▶ [ABOUT THIS TASK]:
Look through the material below and copy exactly the lines from the line with "The numbers use" to the line with "Numbers are sent", those two lines included.

[Start of Attachment]

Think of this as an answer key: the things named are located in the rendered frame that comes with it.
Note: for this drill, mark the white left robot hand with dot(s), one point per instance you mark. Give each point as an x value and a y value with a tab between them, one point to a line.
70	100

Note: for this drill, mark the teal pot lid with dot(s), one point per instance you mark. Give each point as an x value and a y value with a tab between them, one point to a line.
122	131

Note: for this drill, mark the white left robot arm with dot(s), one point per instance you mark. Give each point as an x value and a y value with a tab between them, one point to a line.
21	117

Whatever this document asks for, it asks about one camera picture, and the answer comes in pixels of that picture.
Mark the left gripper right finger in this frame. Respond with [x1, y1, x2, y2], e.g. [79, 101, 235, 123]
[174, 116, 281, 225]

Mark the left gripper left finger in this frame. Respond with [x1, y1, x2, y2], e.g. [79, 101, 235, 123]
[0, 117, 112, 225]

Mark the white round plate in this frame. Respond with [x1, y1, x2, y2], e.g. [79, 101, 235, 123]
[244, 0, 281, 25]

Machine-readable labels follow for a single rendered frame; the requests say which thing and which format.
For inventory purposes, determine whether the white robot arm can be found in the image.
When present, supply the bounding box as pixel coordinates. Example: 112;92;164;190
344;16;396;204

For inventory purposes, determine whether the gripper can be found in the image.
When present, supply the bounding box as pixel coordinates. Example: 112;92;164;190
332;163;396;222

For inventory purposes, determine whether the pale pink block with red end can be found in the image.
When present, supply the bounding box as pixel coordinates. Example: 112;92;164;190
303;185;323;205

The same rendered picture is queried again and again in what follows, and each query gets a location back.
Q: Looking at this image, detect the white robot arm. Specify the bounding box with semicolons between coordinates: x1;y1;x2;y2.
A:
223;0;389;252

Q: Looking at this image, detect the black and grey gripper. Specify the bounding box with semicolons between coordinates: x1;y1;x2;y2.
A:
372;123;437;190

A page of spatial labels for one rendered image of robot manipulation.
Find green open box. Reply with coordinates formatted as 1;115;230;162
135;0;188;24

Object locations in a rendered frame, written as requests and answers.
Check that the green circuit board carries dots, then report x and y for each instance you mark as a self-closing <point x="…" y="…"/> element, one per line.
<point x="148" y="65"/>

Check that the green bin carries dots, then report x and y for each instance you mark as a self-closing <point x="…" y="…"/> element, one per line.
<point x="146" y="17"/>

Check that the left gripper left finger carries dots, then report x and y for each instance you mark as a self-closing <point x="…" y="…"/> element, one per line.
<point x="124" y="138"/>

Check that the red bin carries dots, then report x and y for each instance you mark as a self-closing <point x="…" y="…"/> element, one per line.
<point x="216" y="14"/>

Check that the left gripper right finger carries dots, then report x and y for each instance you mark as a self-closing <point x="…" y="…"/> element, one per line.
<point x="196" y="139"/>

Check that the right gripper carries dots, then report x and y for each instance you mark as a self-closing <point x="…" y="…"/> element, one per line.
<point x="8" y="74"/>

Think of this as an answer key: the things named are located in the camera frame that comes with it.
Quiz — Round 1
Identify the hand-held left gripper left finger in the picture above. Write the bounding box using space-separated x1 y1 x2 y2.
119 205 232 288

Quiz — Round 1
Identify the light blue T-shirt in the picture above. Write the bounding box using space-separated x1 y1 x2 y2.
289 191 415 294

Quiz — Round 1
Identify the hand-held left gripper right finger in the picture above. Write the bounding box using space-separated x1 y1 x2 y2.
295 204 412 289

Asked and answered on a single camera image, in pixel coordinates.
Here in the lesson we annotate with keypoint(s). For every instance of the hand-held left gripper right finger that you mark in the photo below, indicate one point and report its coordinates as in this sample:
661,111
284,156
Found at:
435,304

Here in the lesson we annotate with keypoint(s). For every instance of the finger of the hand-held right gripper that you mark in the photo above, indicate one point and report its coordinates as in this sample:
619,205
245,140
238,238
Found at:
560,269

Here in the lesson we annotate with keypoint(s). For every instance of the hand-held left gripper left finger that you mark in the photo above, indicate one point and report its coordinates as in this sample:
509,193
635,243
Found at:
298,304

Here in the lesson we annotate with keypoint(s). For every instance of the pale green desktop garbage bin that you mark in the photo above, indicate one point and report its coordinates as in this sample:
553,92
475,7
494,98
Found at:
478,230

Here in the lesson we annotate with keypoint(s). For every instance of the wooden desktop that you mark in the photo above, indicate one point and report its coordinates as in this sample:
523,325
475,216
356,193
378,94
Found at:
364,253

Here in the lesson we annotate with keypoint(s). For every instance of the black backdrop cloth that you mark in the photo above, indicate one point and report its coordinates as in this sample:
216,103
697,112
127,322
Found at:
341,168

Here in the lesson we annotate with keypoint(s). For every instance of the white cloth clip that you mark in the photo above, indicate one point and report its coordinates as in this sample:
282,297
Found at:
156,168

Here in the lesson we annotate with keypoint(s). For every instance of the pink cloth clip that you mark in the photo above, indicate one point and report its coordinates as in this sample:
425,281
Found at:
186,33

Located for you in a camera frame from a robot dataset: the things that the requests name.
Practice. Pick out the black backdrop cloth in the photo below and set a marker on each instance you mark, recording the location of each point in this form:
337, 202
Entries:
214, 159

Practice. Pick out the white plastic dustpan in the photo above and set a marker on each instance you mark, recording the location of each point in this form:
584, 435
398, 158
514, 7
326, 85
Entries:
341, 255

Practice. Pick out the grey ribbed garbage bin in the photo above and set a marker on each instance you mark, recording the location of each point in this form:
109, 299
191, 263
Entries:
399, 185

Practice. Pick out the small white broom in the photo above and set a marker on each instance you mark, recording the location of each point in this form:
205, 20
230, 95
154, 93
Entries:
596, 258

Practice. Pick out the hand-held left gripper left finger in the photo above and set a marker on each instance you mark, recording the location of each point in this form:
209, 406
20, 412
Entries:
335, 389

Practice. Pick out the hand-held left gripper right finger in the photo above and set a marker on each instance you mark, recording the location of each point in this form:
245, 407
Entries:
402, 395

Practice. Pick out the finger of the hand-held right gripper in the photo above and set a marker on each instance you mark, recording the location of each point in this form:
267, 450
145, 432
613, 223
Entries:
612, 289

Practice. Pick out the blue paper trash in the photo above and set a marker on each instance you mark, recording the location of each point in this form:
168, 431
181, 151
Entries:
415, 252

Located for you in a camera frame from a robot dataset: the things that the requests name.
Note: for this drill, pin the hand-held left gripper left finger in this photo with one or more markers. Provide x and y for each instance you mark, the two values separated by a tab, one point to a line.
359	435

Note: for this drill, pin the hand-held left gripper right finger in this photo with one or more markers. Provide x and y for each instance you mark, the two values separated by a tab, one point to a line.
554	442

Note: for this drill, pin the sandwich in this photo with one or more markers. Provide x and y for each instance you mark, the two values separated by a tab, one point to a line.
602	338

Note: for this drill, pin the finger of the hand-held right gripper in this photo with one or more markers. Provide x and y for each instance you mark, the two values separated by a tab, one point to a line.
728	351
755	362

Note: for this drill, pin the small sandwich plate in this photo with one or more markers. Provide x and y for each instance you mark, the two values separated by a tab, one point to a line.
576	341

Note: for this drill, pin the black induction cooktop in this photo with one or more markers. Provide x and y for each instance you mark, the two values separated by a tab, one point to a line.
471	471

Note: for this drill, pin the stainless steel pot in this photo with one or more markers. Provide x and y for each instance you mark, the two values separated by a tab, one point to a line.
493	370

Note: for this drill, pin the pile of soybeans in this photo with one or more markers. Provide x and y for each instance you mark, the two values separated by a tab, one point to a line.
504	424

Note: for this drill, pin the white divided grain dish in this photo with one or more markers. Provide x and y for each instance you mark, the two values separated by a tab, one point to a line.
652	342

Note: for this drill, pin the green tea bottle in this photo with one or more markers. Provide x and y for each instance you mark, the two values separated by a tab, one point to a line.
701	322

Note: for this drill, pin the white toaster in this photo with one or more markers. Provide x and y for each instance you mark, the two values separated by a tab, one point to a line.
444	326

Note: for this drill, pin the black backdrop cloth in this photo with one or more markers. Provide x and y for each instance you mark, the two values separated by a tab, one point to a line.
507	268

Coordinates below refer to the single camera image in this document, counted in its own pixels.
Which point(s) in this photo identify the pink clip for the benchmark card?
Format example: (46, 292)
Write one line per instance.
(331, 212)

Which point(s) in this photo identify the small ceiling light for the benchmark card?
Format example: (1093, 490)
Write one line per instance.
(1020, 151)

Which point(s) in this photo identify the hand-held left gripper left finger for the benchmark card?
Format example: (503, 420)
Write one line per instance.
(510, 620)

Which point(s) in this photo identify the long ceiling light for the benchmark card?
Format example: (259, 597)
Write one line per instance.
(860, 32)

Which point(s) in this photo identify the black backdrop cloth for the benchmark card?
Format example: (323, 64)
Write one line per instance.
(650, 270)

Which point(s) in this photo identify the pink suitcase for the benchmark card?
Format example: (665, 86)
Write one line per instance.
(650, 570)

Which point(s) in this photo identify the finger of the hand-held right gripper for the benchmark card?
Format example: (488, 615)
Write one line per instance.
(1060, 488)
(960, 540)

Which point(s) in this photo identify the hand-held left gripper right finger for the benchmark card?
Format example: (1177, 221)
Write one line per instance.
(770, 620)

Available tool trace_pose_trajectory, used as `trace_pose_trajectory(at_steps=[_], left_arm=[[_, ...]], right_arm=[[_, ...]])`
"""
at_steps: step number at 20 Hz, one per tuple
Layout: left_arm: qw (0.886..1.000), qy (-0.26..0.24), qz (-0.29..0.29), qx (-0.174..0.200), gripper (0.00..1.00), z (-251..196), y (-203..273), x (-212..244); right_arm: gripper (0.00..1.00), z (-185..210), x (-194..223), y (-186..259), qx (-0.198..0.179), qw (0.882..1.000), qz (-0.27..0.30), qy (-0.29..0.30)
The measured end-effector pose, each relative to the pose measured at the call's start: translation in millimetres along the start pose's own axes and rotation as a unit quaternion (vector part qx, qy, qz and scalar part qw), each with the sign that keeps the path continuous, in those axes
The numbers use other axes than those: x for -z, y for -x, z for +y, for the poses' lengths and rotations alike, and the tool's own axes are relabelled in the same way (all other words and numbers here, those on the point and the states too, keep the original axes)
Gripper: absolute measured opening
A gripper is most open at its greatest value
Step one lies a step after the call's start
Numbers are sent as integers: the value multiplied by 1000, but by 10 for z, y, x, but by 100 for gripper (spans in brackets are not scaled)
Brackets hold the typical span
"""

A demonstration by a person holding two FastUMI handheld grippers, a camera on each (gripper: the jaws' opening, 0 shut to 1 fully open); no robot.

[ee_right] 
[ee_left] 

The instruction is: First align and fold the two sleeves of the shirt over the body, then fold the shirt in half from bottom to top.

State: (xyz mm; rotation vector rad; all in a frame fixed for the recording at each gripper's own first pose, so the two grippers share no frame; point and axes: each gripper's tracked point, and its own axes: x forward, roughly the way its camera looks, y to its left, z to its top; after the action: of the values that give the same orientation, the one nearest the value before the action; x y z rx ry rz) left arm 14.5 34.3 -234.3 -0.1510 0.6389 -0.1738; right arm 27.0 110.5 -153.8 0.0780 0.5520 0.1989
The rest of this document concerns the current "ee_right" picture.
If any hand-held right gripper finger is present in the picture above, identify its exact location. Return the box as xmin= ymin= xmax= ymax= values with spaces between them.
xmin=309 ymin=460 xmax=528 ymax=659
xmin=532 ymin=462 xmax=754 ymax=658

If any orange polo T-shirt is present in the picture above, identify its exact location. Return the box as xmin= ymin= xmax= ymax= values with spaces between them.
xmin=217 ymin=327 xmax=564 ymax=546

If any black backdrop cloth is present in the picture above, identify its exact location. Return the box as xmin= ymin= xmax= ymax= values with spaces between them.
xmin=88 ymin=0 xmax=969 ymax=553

[End of Attachment]

▶ [ANSWER SPACE]:
The numbers use other axes than those: x for -z, y for -x, z for +y, for the poses' lengths and rotations alike, and the tool's own axes are relabelled in the same way (all other words and numbers here, those on the point and the states too, keep the original axes)
Gripper: absolute measured opening
A gripper is most open at its greatest value
Step one lies a step after the call's start
Numbers are sent as integers: the value multiplied by 1000, but by 10 for z, y, x, but by 100 for gripper (spans in brackets are not scaled)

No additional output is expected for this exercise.